Excerpted records:
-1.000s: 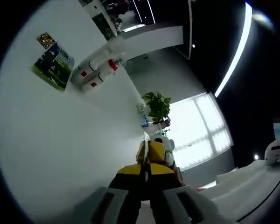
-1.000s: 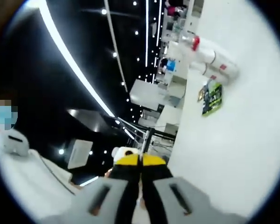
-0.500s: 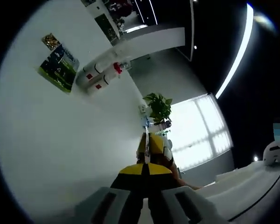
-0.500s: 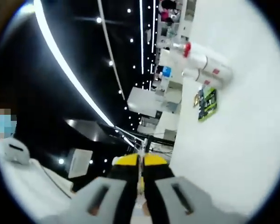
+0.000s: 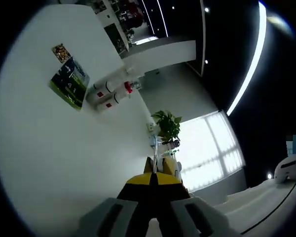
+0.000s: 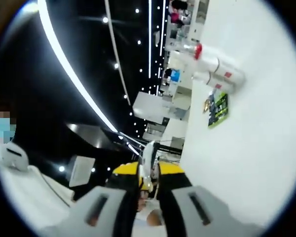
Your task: Arrange the skincare products in the storage area until every visible bottle or jar stands upright without overlapping.
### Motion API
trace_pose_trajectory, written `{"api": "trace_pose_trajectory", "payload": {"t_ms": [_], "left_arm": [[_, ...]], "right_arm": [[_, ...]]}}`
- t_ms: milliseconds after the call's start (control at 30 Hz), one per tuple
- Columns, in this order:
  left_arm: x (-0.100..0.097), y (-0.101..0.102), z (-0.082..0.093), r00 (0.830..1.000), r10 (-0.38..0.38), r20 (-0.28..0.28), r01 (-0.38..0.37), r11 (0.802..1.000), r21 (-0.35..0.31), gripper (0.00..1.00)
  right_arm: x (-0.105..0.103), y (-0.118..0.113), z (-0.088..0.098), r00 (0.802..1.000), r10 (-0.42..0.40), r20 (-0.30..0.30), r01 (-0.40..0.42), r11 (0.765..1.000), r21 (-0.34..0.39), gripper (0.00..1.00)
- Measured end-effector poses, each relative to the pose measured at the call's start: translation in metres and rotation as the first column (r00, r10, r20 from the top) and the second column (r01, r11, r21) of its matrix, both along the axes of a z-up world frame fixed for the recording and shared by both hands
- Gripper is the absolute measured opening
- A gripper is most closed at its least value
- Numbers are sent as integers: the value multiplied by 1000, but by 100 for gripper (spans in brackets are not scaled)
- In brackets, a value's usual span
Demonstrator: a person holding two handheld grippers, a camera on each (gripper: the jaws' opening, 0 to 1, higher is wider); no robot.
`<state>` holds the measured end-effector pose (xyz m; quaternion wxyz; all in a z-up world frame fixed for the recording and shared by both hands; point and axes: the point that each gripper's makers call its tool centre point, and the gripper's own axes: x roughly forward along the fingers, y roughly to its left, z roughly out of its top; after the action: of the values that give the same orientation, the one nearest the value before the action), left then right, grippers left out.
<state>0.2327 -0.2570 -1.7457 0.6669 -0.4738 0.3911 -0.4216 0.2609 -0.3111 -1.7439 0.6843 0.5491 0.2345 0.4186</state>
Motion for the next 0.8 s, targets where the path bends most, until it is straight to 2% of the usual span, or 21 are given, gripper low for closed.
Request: {"api": "trace_pose_trajectory", "payload": {"t_ms": [133, 267, 333, 367, 400, 500, 667, 700, 733, 800], "left_arm": [[4, 7, -3, 1000, 17, -4, -17, 1000, 14, 0], [8, 15, -8, 1000, 28, -12, -28, 999, 32, 0], [12, 21, -13, 999, 42, -20, -41, 998, 47, 0], [13, 23, -14, 999, 47, -22, -46, 998, 50, 0], [14, 24, -15, 998, 52, -24, -51, 997, 52, 0], [17, 25, -17, 997, 63, -34, -61, 996, 61, 0], [20, 25, -19, 996, 82, -47, -78, 994, 73, 0], [21, 25, -19, 995, 83, -47, -80, 994, 74, 0], [22, 25, -19, 995, 90, -51, -86, 993, 77, 0], [25, 28, -20, 994, 97, -57, -92, 992, 82, 0]], "right_arm": [[-3, -4, -4, 1000, -14, 1, 14, 999, -32, 20], [-5, -9, -10, 999, -34, 23, 36, 992, -121, 29], [-4, -15, -23, 997, -49, 60, 63, 965, -256, 34], [-4, -15, -25, 997, -47, 62, 62, 960, -274, 37], [-3, -19, -30, 996, -58, 72, 78, 943, -324, 42], [-1, -24, -37, 995, -68, 79, 94, 908, -409, 56], [-4, -30, -52, 993, -26, 112, 86, 819, -567, 68], [-4, -31, -53, 993, -24, 112, 84, 814, -574, 71], [-3, -33, -57, 993, -19, 120, 88, 787, -610, 73], [-3, -35, -60, 993, -7, 122, 83, 767, -636, 77]]}}
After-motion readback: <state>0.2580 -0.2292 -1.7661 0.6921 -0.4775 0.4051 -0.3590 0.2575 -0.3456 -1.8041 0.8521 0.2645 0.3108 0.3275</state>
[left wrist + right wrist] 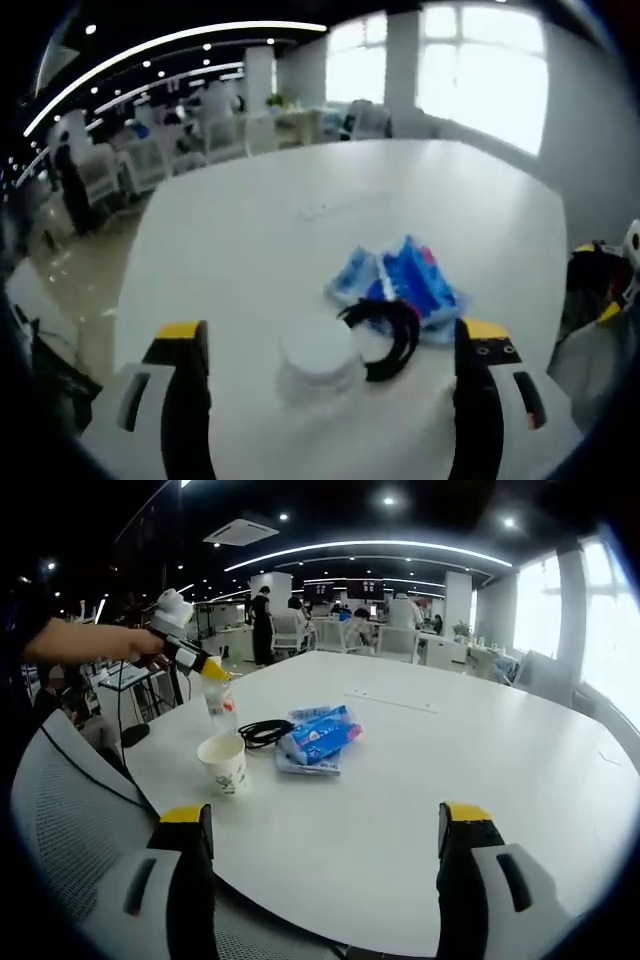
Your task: Arrange the tabletop items into an orderly group along one side of the table until the central work area is clear of visible clutter.
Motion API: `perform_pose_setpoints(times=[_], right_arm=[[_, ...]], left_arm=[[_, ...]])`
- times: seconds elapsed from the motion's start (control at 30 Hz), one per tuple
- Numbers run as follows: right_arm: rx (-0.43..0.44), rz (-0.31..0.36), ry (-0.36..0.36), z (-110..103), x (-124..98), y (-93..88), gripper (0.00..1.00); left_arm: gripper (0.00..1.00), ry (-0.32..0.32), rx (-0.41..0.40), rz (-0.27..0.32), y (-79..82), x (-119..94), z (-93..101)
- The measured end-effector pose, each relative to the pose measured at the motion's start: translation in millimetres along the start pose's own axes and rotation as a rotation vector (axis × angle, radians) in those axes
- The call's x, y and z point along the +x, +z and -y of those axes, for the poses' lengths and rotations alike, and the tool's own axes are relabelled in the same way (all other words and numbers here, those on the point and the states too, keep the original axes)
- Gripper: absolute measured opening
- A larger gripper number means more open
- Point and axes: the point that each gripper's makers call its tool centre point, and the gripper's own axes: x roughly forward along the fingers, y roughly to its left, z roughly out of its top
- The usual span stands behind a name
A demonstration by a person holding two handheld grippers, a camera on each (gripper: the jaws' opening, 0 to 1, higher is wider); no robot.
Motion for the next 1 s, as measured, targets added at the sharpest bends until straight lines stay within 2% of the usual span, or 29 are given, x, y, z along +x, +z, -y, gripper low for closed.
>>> perform_pose_setpoints(times=[0.17,0.43,0.73,0.87,1.0], right_arm=[[-0.001,-0.003,0.002,0,0,-0.7,0.93],[0.0,-0.006,0.005,-1,0,-1.2,0.93],[-0.002,-0.009,0.004,-1,0,-1.6,0.93],[-0.004,-0.011,0.005,-1,0,-2.1,0.93],[-0.005,-0.011,0.003,0,0,-1.9,0.93]], left_arm=[[0.98,0.067,-0.033,0.032,-11.7,3,-5.0],[0.86,0.117,-0.13,0.024,-32.5,13,-13.0],[0.74,0.168,-0.199,0.053,-36.2,16,-19.2],[0.7,0.187,-0.197,0.06,-33.2,20,-22.8],[0.6,0.197,-0.182,0.055,-32.7,23,-25.5]])
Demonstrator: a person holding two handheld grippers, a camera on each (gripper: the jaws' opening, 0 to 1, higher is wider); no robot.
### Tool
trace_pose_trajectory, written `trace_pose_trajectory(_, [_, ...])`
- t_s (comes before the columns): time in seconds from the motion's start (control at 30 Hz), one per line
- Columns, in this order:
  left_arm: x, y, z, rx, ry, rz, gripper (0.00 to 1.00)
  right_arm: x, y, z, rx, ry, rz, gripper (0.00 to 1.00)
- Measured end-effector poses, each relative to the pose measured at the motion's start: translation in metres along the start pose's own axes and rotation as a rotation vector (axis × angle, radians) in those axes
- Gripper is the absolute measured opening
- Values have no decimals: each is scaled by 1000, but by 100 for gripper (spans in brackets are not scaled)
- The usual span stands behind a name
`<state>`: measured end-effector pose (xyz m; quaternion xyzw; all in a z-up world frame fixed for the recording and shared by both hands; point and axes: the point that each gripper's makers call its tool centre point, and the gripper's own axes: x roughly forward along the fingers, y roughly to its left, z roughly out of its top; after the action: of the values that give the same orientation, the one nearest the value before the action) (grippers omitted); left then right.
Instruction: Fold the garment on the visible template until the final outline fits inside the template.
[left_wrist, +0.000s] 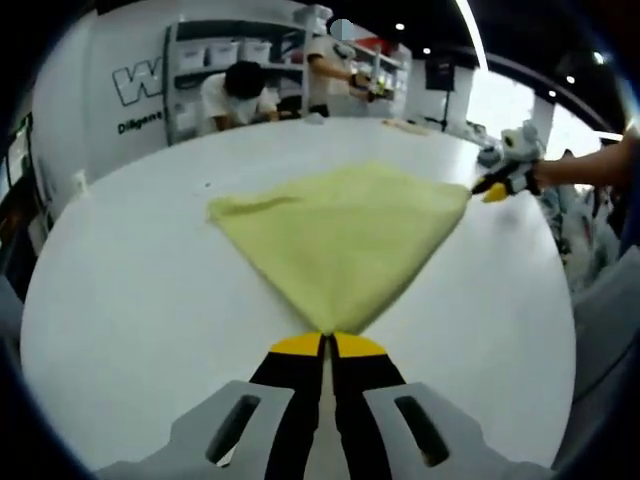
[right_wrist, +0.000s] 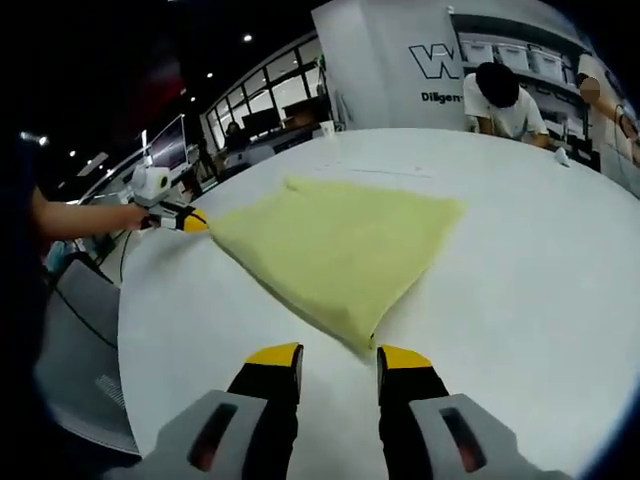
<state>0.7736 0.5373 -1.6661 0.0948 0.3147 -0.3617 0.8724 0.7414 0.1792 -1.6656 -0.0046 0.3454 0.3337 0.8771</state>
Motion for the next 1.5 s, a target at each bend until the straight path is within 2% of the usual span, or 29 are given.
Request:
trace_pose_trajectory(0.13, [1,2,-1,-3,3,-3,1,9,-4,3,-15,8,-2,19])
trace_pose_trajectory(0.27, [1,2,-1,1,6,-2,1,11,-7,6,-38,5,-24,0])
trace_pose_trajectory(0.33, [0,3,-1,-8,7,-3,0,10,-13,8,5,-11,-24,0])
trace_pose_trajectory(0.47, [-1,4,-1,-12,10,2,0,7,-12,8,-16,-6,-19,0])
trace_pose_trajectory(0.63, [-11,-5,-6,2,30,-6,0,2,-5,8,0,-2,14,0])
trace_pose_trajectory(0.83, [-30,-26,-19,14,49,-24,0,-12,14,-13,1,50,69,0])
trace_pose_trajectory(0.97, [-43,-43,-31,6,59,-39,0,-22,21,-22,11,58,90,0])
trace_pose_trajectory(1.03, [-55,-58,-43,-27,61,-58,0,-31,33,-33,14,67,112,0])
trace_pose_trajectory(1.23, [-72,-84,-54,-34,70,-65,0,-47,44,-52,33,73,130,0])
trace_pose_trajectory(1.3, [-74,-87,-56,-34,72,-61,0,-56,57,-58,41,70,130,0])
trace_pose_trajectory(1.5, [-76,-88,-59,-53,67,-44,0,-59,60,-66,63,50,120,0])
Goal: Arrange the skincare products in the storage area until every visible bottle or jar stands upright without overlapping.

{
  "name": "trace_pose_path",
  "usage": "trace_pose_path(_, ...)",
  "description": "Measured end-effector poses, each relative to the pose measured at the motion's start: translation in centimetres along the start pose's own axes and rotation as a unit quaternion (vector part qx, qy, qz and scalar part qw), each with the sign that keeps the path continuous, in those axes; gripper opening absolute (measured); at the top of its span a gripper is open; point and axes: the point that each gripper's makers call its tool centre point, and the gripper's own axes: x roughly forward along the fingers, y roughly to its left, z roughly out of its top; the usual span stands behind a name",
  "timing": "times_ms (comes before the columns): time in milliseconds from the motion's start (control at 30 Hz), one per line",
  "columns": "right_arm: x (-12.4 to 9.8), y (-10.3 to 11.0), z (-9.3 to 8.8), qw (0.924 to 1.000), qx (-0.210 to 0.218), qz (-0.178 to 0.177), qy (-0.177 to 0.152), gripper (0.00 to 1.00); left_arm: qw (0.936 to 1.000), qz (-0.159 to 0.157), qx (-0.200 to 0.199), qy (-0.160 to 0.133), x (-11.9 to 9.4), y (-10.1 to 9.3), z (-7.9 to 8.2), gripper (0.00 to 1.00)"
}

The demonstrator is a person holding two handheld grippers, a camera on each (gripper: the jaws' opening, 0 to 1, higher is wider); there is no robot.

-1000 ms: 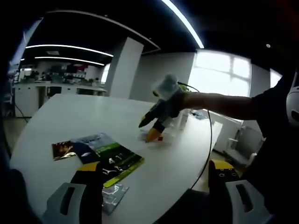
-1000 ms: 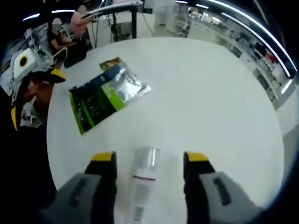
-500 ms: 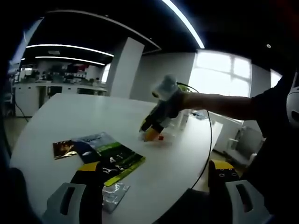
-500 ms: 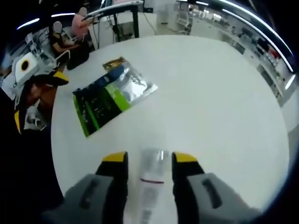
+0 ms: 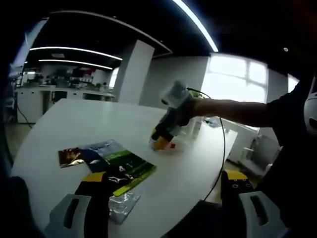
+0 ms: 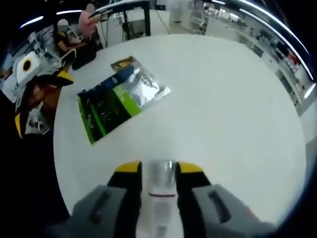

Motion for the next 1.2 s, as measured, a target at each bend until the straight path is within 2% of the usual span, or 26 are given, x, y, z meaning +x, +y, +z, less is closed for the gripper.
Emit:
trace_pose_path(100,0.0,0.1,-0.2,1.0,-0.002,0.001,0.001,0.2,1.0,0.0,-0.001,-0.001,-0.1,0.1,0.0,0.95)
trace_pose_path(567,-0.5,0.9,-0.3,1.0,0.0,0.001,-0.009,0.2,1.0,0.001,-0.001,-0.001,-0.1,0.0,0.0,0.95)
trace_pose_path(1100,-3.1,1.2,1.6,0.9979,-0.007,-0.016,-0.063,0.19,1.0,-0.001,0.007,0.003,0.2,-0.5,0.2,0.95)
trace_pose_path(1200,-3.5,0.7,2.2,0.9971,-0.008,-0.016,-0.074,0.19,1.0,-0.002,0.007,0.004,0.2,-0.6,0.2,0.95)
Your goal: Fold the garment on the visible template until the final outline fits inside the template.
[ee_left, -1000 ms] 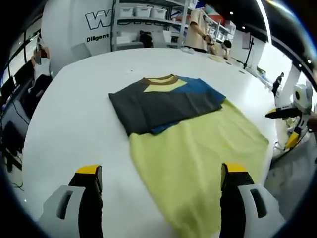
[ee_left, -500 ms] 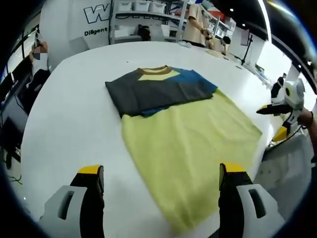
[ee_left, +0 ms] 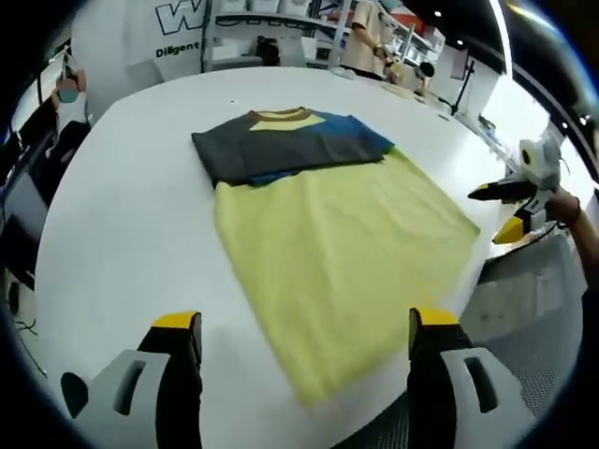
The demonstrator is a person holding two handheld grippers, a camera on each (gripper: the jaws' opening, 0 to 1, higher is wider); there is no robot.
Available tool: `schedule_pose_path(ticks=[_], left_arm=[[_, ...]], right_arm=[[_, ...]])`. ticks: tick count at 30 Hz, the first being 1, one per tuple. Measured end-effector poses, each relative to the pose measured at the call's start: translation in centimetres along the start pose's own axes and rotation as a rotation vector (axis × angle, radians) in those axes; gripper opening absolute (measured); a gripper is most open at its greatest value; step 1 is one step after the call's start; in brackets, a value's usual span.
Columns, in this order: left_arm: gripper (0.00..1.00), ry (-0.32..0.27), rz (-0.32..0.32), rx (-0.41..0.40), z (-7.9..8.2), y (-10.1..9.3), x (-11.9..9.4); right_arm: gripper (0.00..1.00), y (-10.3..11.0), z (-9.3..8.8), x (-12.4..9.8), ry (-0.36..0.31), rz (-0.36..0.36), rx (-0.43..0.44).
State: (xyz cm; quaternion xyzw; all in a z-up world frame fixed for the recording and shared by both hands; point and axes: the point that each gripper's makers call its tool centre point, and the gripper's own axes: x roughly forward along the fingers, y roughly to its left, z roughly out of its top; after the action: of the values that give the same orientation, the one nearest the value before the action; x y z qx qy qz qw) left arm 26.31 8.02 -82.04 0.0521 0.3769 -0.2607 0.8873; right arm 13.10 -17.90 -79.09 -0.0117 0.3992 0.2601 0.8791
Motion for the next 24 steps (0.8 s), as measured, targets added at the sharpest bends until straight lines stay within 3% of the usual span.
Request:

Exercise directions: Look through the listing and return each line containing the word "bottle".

Exercise response:
Your task: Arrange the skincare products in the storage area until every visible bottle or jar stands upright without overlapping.
Goal: Arrange the skincare products in the storage area until every visible bottle or jar stands upright without overlapping.

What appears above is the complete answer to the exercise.